Fangirls, squad up — it’s time to get your wallets and weapons out. On Friday, November 13th of 2015, both Justin Bieber — the teen heartthrob turned delinquent — and One Direction — the once-quintet from England — each released their fifth albums, Purpose and Made In the A.M. respectively.
While each do not necessarily have anything to do with one the other — one album meant to be a re-emergence, while the other being an indefinite farewell — both artists have had a challenging lead-up to the release of their albums. But it is these struggles that allow them to grow and reach new artistic heights.
Each album starts off on a somber and reflective note — with Purpose starting with the self-assuring “Mark My Words.” The song, along with a multitude of others on the album, touches upon the 21-year-old’s highly publicized relationship with Selena Gomez. However, while the song is meant to allude to his romantic life, it doubles as somewhat of a “welcome back” to the Bieber the world once loved. After an infamous 2014, filled with arrests, controversies, public meltdowns and more, Bieber is firmly stating that he’s more than ready to give it his all.
On the other end of the spectrum, Made In the A.M. kicks off with the “Bittersweet Symphony”-esque “Hey Angel.” The song is an inspiring, heartwarming number that almost seems reflective based upon the troubles leading up to the album. Earlier in 2015, previous One Direction member Zayn Malik announced that he was leaving the band to focus on himself and his solo career, leaving fans devastated and questioning whether the band would be able to continue on without him.
As Made In the A.M. progresses, it is clear that the album is meant to showcase a new artistic side of the band, while also doubling as their final album before a much-needed hiatus. Releasing five albums in as many years, the band has never truly had a chance to take a break due to their whirlwind success. This is touched upon in the first single, “Drag Me Down.” The tune is an angst-filled, reggae/rock number in which the band has never sounded more confident of who they are, stating that “nobody can drag them down.”
An album highlight is the Taylor Swift kiss-off “Perfect,” which plays out almost as a sequel to Swift’s single “Style” (the song was written about her relationship with band member Harry Styles, who coincidentally had a hand in writing “Perfect”). While the album has many faults — including “Olivia,” a song that attempts to be their Beatles moment, but fails — the album still has some gems, including the sentimental “I Want To Write You a Song” and the summer-y “Never Enough.”
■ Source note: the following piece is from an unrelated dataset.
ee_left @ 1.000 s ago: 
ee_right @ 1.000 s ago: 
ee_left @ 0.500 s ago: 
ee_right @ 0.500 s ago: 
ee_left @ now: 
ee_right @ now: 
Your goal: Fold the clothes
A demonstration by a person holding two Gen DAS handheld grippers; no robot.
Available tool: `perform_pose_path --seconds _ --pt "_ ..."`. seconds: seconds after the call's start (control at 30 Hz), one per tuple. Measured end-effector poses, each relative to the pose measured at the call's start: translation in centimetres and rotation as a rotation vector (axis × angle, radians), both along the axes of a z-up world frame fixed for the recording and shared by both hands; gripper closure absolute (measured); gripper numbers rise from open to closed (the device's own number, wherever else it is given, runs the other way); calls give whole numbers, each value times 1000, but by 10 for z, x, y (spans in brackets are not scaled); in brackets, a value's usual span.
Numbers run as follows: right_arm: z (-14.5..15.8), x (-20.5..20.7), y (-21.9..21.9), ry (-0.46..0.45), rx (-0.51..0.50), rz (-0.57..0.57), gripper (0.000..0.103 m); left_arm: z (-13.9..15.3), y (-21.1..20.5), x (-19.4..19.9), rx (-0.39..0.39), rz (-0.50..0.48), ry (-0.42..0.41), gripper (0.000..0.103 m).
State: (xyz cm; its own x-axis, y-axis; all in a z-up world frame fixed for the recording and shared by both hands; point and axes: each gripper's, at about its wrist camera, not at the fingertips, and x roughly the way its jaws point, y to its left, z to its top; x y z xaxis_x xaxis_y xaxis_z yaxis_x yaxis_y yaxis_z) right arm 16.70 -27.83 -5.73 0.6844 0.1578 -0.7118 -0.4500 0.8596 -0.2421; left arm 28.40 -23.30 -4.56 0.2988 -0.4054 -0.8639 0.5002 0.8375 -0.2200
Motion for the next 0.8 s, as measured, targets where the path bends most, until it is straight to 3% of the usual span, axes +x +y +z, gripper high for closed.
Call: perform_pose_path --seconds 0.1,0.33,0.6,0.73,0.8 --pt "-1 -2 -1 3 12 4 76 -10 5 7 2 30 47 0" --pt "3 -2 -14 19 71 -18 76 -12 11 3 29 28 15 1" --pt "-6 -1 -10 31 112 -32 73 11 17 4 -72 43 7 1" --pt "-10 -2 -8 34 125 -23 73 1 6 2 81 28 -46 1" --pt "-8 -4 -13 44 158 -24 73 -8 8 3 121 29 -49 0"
Purpose, on the other hand, is a triumphant return for the once critically analyzed Bieber. Preluded by the Diplo and Skrillex collaboration, “Where Are Ü Now,” which appears on the record, Purpose marks a shift from the bubblegum pop seen in previous Bieber records. We’re now getting a more EDM-influenced sound. Tracks such as album highlight “Sorry” and the infectious “What Do You Mean?” allow Bieber to explore new territory while also serving to mature his sound. Other songs display this maturity, including the introspective “Children,” and the title track. Purpose also sees Bieber working with a diverse group of artists, including constant collaborator Big Sean, indie darling Halsey, superstar Ed Sheeran, and EDM hit-maker Skrillex, allowing the star to explore sounds previously left untouched in his career.
While both albums are crafted to be their strongest efforts yet, both have faults. Made In the A.M. lacks true progression from previous albums, with songs such as “End of the Day” and “Temporary Fix” sounding as if they could belong on 2014’s Four. While the band establishes a solid sound, the music can get dull at times.
With Bieber, however, the main issue is consistency. With his experimentation comes a somewhat incoherent record. While some songs explore a dance floor-ready soundscape, others are highly introspective and personal, creating an inconsistent comeback album.
While I have personally never been a big fan of either artist, it is clear that both have tried to create what could be their best album. Purpose and Made In the A.M. both reach what they set out to achieve. While Bieber manages to firmly place himself back in the music industry, 1D allow themselves to properly bow out. As Bieber has finally found his purpose in music, I personally have to say he came out on top for me. One Direction is able to prove that they can thrive without one of their members backing them, but they may still be looking for their own purpose.
Justin Bieber’s Purpose gets a 3.5 out of 5 stars.
One Direction’s Made In the A.M. gets a 2 out of 5 stars.